╭──
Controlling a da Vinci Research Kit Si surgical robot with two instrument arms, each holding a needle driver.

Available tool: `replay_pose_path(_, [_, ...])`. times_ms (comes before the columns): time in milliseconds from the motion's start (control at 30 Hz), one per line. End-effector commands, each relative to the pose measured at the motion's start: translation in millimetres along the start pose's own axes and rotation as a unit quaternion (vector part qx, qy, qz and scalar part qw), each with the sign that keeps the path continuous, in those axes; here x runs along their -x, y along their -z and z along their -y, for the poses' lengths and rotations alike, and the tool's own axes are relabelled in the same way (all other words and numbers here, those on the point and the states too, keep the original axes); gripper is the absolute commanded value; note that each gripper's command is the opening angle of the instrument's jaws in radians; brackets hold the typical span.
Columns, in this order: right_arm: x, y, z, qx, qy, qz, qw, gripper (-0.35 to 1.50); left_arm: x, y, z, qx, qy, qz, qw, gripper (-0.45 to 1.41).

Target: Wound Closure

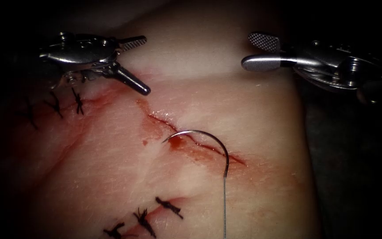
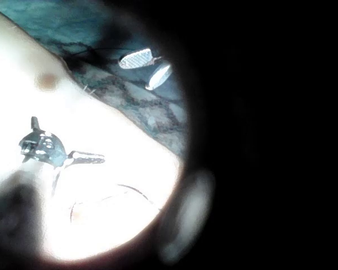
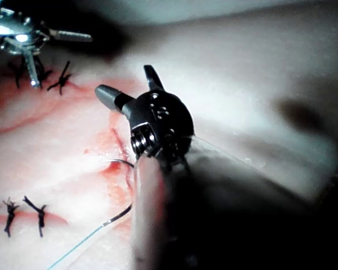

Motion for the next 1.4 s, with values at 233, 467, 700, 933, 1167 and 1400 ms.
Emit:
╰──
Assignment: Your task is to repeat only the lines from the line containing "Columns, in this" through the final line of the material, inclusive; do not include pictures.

The answer:
Columns, in this order: right_arm: x, y, z, qx, qy, qz, qw, gripper (-0.35 to 1.50); left_arm: x, y, z, qx, qy, qz, qw, gripper (-0.45 to 1.41).

Target: Wound Closure


Motion for the next 1.4 s, with values at 233, 467, 700, 933, 1167 and 1400 ms.
Emit:

Nothing more remains to be added to this answer.